▶ _Work instructions_:
Although the entries contain pictures, the copy should hold only their exact text.

▶ _Supplied data_:

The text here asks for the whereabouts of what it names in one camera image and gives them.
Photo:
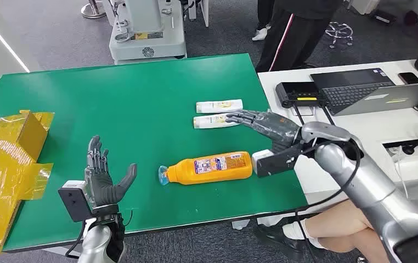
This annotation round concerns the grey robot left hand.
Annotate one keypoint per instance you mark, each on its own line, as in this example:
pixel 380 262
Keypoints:
pixel 100 188

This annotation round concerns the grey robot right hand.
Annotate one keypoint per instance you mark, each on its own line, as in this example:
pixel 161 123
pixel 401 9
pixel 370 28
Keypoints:
pixel 274 127

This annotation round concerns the orange bottle with clear cap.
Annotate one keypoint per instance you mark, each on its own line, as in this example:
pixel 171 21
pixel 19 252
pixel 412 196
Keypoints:
pixel 209 170

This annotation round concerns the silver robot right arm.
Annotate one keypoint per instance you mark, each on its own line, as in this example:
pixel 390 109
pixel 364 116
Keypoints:
pixel 369 181

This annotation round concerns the small white shampoo bottle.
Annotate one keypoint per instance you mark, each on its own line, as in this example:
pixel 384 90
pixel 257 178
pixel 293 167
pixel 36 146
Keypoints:
pixel 212 121
pixel 218 106

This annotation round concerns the black router with antennas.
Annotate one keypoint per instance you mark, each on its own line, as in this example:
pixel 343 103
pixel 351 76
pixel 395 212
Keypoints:
pixel 298 93

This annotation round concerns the black open laptop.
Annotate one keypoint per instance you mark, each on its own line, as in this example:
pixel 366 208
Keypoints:
pixel 350 85

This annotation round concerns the standing person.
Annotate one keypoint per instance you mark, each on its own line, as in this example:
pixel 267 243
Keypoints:
pixel 296 32

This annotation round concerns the cardboard box with yellow tape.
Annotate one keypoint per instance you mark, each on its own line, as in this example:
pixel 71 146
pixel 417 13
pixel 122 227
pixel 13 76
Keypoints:
pixel 2 174

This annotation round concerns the chrome chair base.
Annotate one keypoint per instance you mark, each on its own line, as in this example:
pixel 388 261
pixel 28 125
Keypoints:
pixel 339 32

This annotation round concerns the seated person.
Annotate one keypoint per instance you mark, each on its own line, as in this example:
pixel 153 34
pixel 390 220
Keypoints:
pixel 339 225

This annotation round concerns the grey laptop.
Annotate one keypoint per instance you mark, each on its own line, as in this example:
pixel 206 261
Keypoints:
pixel 390 99

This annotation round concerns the white panel stand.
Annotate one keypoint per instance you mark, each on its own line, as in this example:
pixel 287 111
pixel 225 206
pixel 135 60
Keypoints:
pixel 203 12

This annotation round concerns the desk socket tray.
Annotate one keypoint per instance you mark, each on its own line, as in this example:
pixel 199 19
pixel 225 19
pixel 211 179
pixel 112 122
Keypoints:
pixel 409 147

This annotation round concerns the black smartphone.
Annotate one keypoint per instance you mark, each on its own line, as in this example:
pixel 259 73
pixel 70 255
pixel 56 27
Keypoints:
pixel 409 78

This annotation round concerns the white machine base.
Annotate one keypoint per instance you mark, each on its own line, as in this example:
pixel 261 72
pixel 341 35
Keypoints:
pixel 147 40

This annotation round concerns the black floor device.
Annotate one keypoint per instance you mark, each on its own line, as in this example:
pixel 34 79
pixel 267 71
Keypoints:
pixel 384 17

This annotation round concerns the metal stanchion base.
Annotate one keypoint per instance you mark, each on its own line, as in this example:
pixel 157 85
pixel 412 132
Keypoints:
pixel 92 11

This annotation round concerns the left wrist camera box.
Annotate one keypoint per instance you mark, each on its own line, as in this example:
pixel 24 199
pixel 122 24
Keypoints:
pixel 74 201

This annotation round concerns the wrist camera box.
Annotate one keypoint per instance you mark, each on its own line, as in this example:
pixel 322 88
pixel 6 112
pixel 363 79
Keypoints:
pixel 274 163
pixel 74 201

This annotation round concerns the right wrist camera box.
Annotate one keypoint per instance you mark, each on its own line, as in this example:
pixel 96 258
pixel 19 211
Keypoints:
pixel 274 163

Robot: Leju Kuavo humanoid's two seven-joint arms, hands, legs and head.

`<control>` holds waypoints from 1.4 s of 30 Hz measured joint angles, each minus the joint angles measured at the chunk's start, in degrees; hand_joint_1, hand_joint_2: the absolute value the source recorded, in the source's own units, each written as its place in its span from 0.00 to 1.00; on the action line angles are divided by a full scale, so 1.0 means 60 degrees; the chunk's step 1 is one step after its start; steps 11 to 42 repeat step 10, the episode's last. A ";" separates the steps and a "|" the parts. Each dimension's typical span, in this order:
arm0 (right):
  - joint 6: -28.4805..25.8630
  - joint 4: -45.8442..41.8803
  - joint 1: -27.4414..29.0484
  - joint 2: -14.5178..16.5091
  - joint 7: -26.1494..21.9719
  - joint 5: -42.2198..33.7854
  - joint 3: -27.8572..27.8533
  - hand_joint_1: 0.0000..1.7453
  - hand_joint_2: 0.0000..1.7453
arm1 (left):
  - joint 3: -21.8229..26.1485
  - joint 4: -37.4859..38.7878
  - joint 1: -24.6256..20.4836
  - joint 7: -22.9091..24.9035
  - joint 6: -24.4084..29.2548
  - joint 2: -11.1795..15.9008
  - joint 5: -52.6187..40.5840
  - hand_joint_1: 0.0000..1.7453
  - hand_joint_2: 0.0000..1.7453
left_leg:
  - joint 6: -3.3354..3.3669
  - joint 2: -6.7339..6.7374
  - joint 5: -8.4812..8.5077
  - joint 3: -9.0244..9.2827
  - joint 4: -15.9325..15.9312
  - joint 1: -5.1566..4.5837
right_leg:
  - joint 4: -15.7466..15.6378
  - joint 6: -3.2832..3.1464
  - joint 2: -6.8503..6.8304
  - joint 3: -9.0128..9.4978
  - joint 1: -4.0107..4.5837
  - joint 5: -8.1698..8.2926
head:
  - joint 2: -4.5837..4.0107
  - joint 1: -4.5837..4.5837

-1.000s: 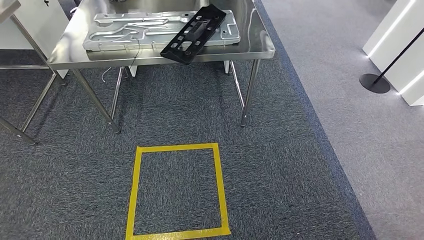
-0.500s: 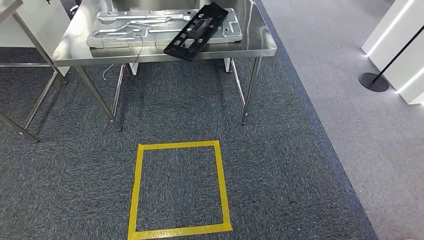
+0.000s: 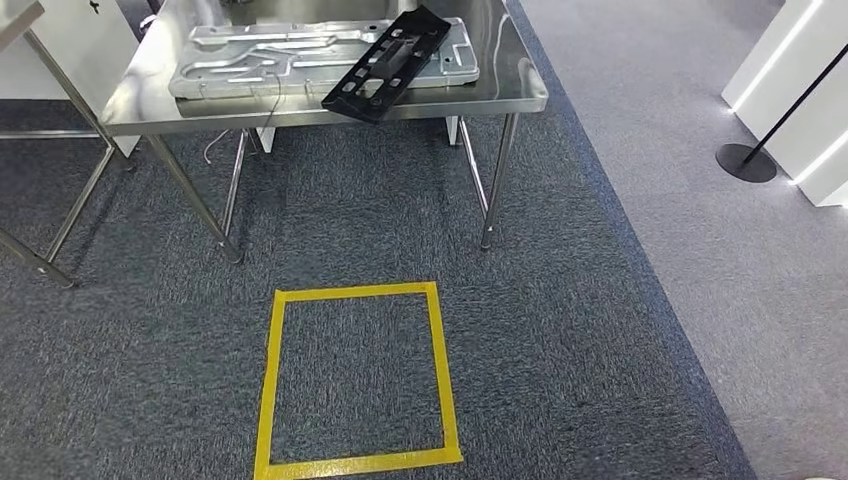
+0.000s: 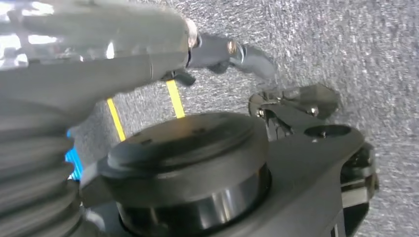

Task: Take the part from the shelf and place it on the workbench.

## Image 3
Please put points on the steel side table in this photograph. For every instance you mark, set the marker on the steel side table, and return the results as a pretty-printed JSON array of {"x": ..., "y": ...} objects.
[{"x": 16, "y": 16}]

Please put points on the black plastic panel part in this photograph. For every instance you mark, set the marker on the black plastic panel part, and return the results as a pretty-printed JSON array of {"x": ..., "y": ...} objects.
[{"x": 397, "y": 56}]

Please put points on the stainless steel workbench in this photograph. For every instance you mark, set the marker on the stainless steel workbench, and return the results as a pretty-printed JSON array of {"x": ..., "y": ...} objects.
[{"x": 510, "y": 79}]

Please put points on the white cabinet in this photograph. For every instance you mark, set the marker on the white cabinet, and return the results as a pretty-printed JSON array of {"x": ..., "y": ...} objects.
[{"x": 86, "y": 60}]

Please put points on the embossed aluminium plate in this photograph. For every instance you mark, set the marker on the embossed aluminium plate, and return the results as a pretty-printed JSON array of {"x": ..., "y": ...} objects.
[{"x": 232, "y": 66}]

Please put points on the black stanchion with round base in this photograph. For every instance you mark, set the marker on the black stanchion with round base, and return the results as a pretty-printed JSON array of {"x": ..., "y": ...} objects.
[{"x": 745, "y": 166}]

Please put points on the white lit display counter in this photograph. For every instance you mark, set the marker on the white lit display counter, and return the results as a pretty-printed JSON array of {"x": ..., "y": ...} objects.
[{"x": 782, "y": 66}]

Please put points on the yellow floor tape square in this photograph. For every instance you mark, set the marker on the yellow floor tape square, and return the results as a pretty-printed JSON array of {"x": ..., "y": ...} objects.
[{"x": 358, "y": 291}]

▶ _Solution_:
The text here asks for the whereabouts of what it names in one camera image and gives them.
Photo:
This annotation round concerns the grey robot left hand.
Annotate one keypoint per instance you mark, each on its own line, as in this example:
pixel 380 262
Keypoints:
pixel 100 188

This annotation round concerns the grey robot right hand.
Annotate one keypoint per instance you mark, each on its own line, as in this example:
pixel 161 123
pixel 401 9
pixel 370 28
Keypoints:
pixel 274 127

This annotation round concerns the orange bottle with clear cap.
Annotate one keypoint per instance you mark, each on its own line, as in this example:
pixel 171 21
pixel 19 252
pixel 412 196
Keypoints:
pixel 209 170

This annotation round concerns the silver robot right arm.
Annotate one keypoint per instance you mark, each on its own line, as in this example:
pixel 390 109
pixel 364 116
Keypoints:
pixel 369 181

This annotation round concerns the small white shampoo bottle.
Annotate one keypoint per instance you mark, each on its own line, as in this example:
pixel 384 90
pixel 257 178
pixel 293 167
pixel 36 146
Keypoints:
pixel 212 121
pixel 218 106

This annotation round concerns the black router with antennas.
Annotate one keypoint per instance you mark, each on its own line, as in this example:
pixel 343 103
pixel 351 76
pixel 395 212
Keypoints:
pixel 298 93

This annotation round concerns the black open laptop.
Annotate one keypoint per instance you mark, each on its own line, as in this example:
pixel 366 208
Keypoints:
pixel 350 85

This annotation round concerns the standing person.
Annotate one keypoint per instance you mark, each on its own line, as in this example:
pixel 267 243
Keypoints:
pixel 296 32

This annotation round concerns the cardboard box with yellow tape.
Annotate one keypoint per instance you mark, each on its own line, as in this example:
pixel 71 146
pixel 417 13
pixel 122 227
pixel 13 76
Keypoints:
pixel 2 174

This annotation round concerns the chrome chair base.
Annotate one keypoint per instance you mark, each on its own line, as in this example:
pixel 388 261
pixel 28 125
Keypoints:
pixel 339 32

This annotation round concerns the seated person.
Annotate one keypoint per instance you mark, each on its own line, as in this example:
pixel 153 34
pixel 390 220
Keypoints:
pixel 339 225

This annotation round concerns the grey laptop.
Annotate one keypoint per instance you mark, each on its own line, as in this example:
pixel 206 261
Keypoints:
pixel 390 99

This annotation round concerns the white panel stand.
Annotate one keypoint per instance you mark, each on its own line, as in this example:
pixel 287 111
pixel 225 206
pixel 135 60
Keypoints:
pixel 203 12

This annotation round concerns the desk socket tray.
Annotate one keypoint per instance you mark, each on its own line, as in this example:
pixel 199 19
pixel 225 19
pixel 211 179
pixel 112 122
Keypoints:
pixel 409 147

This annotation round concerns the black smartphone.
Annotate one keypoint per instance you mark, each on its own line, as in this example:
pixel 259 73
pixel 70 255
pixel 56 27
Keypoints:
pixel 409 78

This annotation round concerns the white machine base.
Annotate one keypoint per instance you mark, each on its own line, as in this example:
pixel 261 72
pixel 341 35
Keypoints:
pixel 147 40

This annotation round concerns the black floor device.
Annotate one keypoint per instance you mark, each on its own line, as in this example:
pixel 34 79
pixel 267 71
Keypoints:
pixel 384 17

This annotation round concerns the metal stanchion base.
Annotate one keypoint per instance you mark, each on its own line, as in this example:
pixel 157 85
pixel 412 132
Keypoints:
pixel 92 11

This annotation round concerns the left wrist camera box.
Annotate one keypoint per instance you mark, each on its own line, as in this example:
pixel 24 199
pixel 122 24
Keypoints:
pixel 74 201

This annotation round concerns the wrist camera box.
Annotate one keypoint per instance you mark, each on its own line, as in this example:
pixel 322 88
pixel 6 112
pixel 363 79
Keypoints:
pixel 274 163
pixel 74 201

This annotation round concerns the right wrist camera box.
Annotate one keypoint per instance you mark, each on its own line, as in this example:
pixel 96 258
pixel 19 211
Keypoints:
pixel 274 163

Robot: Leju Kuavo humanoid's two seven-joint arms, hands, legs and head.

`<control>` holds waypoints from 1.4 s of 30 Hz measured joint angles, each minus the joint angles measured at the chunk's start, in degrees; hand_joint_1, hand_joint_2: the absolute value the source recorded, in the source's own units, each written as its place in its span from 0.00 to 1.00; on the action line angles are divided by a full scale, so 1.0 means 60 degrees; the chunk's step 1 is one step after its start; steps 11 to 42 repeat step 10, the episode's last. A ";" separates the steps and a "|" the parts. Each dimension's typical span, in this order:
arm0 (right):
  - joint 6: -28.4805..25.8630
  - joint 4: -45.8442..41.8803
  - joint 1: -27.4414..29.0484
  - joint 2: -14.5178..16.5091
  - joint 7: -26.1494..21.9719
  - joint 5: -42.2198..33.7854
  - joint 3: -27.8572..27.8533
  - hand_joint_1: 0.0000..1.7453
  - hand_joint_2: 0.0000..1.7453
arm1 (left):
  - joint 3: -21.8229..26.1485
  - joint 4: -37.4859..38.7878
  - joint 1: -24.6256..20.4836
  - joint 7: -22.9091..24.9035
  - joint 6: -24.4084..29.2548
  - joint 2: -11.1795..15.9008
  - joint 5: -52.6187..40.5840
  - hand_joint_1: 0.0000..1.7453
  - hand_joint_2: 0.0000..1.7453
left_leg:
  - joint 6: -3.3354..3.3669
  - joint 2: -6.7339..6.7374
  - joint 5: -8.4812..8.5077
  - joint 3: -9.0244..9.2827
  - joint 4: -15.9325..15.9312
  - joint 1: -5.1566..4.5837
right_leg:
  - joint 4: -15.7466..15.6378
  - joint 6: -3.2832..3.1464
  - joint 2: -6.8503..6.8304
  - joint 3: -9.0128..9.4978
  - joint 1: -4.0107..4.5837
  - joint 5: -8.1698..8.2926
head:
  - joint 2: -4.5837..4.0107
  - joint 1: -4.5837..4.5837

-1.000s: 
-0.500s: 
+0.000s: 
+0.000s: 

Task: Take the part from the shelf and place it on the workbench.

## Image 3
Please put points on the steel side table in this photograph. For every instance you mark, set the marker on the steel side table, and return the results as a pretty-printed JSON array of {"x": ..., "y": ...} objects.
[{"x": 16, "y": 16}]

Please put points on the black plastic panel part in this photograph. For every instance you mark, set the marker on the black plastic panel part, and return the results as a pretty-printed JSON array of {"x": ..., "y": ...} objects.
[{"x": 397, "y": 56}]

Please put points on the stainless steel workbench in this photograph. For every instance you mark, set the marker on the stainless steel workbench, and return the results as a pretty-printed JSON array of {"x": ..., "y": ...} objects.
[{"x": 510, "y": 79}]

Please put points on the white cabinet in this photograph. For every instance you mark, set the marker on the white cabinet, and return the results as a pretty-printed JSON array of {"x": ..., "y": ...} objects.
[{"x": 86, "y": 60}]

Please put points on the embossed aluminium plate in this photograph. For every instance you mark, set the marker on the embossed aluminium plate, and return the results as a pretty-printed JSON array of {"x": ..., "y": ...} objects.
[{"x": 232, "y": 66}]

Please put points on the black stanchion with round base in this photograph. For every instance you mark, set the marker on the black stanchion with round base, and return the results as a pretty-printed JSON array of {"x": ..., "y": ...} objects.
[{"x": 745, "y": 166}]

Please put points on the white lit display counter in this photograph. For every instance you mark, set the marker on the white lit display counter, and return the results as a pretty-printed JSON array of {"x": ..., "y": ...} objects.
[{"x": 782, "y": 66}]

Please put points on the yellow floor tape square in this photograph. For every instance you mark, set the marker on the yellow floor tape square, and return the results as a pretty-printed JSON array of {"x": ..., "y": ...} objects.
[{"x": 358, "y": 291}]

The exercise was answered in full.